> **WHAT IS EXPECTED**
Provide the count of lines below that include the word "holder", without any accompanying remarks.

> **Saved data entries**
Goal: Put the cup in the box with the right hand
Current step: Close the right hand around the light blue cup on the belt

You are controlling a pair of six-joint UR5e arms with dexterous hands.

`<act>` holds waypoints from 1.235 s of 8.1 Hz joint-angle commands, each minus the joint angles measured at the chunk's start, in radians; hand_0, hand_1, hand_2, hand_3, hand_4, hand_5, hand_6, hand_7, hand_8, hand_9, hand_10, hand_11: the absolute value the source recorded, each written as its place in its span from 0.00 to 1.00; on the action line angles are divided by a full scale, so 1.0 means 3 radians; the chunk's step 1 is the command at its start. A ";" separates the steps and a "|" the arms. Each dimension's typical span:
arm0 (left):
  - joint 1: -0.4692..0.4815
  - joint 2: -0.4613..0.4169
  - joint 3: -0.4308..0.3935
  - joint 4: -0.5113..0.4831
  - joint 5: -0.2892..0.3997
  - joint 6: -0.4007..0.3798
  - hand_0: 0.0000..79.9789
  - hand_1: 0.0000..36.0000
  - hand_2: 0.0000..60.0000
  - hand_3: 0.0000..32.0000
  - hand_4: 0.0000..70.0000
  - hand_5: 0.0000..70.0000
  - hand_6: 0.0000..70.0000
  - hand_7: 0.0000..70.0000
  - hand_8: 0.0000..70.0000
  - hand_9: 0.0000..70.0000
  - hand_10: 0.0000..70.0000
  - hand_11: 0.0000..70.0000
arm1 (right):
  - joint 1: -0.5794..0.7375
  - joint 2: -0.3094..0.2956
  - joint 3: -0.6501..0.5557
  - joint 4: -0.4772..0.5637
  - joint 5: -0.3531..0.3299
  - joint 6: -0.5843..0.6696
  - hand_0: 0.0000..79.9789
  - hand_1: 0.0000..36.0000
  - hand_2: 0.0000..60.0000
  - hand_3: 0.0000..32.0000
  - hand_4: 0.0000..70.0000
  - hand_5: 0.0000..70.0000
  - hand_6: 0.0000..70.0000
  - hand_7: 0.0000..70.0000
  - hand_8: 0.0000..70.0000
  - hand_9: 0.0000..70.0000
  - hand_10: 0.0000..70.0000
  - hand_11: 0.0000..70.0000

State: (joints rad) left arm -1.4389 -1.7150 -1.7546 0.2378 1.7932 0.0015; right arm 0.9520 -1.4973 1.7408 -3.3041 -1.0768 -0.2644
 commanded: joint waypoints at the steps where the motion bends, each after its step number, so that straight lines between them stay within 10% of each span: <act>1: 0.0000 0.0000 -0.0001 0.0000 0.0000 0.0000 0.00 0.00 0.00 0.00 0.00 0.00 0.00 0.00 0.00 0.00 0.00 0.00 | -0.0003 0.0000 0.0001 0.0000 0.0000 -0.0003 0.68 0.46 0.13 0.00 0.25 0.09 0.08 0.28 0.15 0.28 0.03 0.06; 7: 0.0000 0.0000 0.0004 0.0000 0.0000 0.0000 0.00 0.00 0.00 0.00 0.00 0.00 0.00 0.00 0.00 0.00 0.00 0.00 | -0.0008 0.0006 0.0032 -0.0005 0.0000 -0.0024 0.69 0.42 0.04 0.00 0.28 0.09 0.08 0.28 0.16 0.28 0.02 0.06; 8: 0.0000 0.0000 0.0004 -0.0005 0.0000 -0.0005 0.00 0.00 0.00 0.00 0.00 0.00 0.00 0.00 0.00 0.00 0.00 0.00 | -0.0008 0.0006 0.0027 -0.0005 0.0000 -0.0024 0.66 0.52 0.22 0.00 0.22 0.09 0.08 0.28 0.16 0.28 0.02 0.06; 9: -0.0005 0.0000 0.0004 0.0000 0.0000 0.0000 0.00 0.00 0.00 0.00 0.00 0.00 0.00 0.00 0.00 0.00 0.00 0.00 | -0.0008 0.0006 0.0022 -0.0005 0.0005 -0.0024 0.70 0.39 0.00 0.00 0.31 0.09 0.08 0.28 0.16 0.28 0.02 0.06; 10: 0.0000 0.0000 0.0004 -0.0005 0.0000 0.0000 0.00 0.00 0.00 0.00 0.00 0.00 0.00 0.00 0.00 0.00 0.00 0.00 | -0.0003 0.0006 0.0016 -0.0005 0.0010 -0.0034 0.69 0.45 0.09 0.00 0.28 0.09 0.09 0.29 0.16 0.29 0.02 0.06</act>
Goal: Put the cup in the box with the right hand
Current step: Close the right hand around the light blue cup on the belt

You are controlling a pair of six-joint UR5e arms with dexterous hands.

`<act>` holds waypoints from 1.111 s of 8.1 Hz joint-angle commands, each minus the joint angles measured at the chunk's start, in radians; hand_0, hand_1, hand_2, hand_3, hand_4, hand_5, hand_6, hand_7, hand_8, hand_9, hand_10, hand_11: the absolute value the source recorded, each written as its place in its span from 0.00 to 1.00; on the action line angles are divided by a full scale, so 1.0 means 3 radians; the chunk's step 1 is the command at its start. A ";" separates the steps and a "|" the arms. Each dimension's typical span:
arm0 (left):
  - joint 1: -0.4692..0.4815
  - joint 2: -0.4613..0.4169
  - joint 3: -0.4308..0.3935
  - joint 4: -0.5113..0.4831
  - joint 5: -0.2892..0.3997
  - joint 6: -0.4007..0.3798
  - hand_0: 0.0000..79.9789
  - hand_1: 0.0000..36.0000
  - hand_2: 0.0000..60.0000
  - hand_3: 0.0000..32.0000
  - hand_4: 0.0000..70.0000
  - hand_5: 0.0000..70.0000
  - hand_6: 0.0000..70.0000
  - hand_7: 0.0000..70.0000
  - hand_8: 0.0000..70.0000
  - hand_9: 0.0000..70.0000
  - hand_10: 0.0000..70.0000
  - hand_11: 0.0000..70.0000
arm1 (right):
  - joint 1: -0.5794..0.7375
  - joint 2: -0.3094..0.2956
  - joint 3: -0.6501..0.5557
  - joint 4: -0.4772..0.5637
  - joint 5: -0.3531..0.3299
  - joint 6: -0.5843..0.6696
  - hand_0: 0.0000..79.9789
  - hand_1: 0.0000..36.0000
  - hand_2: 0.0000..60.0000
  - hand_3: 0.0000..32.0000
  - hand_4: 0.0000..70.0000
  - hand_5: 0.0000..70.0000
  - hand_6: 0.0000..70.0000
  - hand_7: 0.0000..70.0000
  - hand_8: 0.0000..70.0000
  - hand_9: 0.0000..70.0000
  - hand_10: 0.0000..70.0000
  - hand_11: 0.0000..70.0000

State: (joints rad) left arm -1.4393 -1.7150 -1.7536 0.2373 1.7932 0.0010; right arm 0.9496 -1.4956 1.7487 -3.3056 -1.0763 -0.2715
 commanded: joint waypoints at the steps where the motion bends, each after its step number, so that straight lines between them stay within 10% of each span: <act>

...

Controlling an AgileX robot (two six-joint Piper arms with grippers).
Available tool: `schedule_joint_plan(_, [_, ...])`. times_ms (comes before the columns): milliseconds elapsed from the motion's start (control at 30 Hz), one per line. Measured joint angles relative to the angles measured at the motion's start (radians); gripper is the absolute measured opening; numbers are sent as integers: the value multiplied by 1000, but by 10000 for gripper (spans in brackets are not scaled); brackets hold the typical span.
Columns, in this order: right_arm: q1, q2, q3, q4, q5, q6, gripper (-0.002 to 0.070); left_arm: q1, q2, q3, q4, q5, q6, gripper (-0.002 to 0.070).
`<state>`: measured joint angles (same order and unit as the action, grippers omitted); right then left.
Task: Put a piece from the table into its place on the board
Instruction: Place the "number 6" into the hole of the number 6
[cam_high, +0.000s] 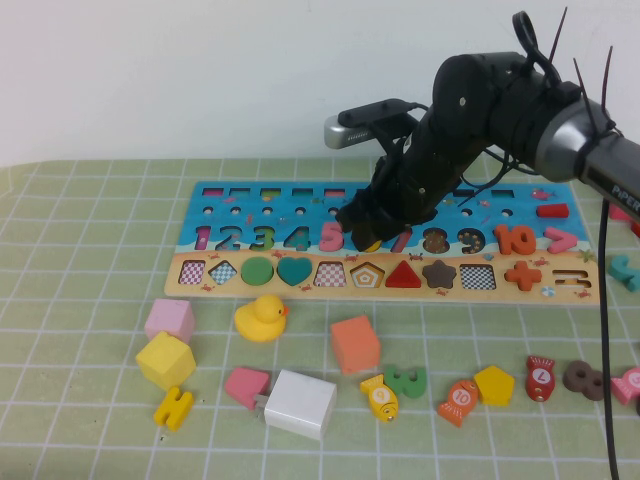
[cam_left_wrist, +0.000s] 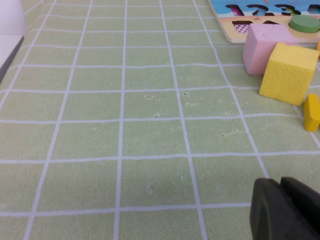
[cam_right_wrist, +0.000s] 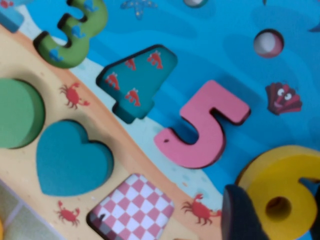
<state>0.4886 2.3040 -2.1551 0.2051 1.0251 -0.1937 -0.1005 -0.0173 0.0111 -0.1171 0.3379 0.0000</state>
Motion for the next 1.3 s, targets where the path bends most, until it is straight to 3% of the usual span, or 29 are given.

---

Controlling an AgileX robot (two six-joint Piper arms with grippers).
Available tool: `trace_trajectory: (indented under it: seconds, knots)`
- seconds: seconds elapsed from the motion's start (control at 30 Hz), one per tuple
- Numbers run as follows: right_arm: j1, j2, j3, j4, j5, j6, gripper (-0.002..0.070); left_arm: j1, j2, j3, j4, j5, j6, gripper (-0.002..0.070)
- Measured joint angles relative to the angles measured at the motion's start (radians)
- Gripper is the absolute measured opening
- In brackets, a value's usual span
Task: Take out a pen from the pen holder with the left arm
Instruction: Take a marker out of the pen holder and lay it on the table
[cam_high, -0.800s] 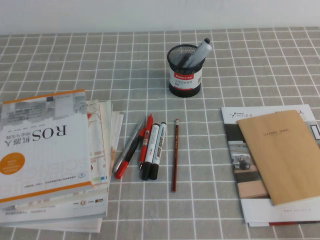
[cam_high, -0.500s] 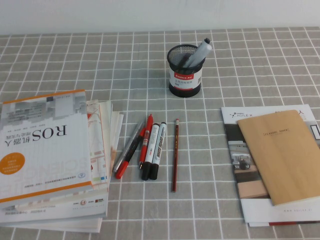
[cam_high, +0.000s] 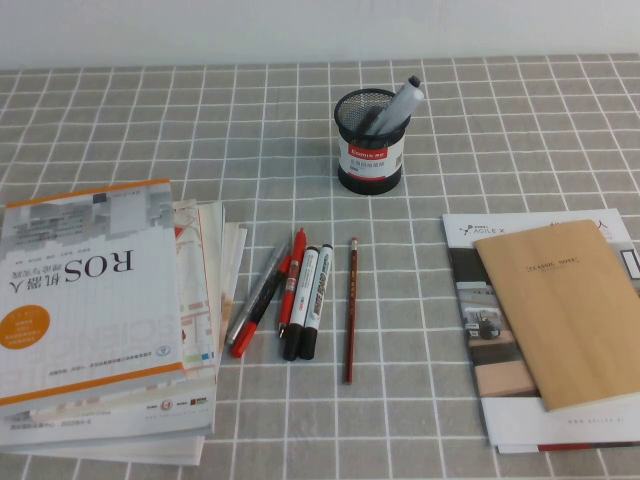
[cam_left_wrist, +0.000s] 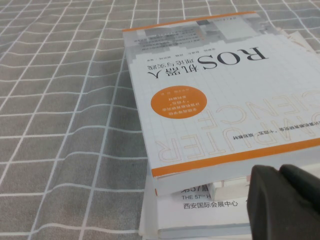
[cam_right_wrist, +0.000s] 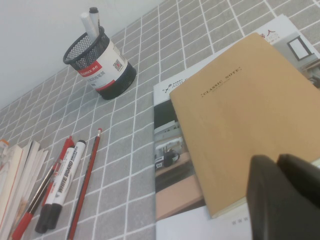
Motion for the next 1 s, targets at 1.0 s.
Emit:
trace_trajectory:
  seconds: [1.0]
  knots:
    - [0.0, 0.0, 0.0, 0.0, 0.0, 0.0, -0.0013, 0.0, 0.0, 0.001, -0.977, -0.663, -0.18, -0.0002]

> **OUTPUT OF THE EXERCISE**
2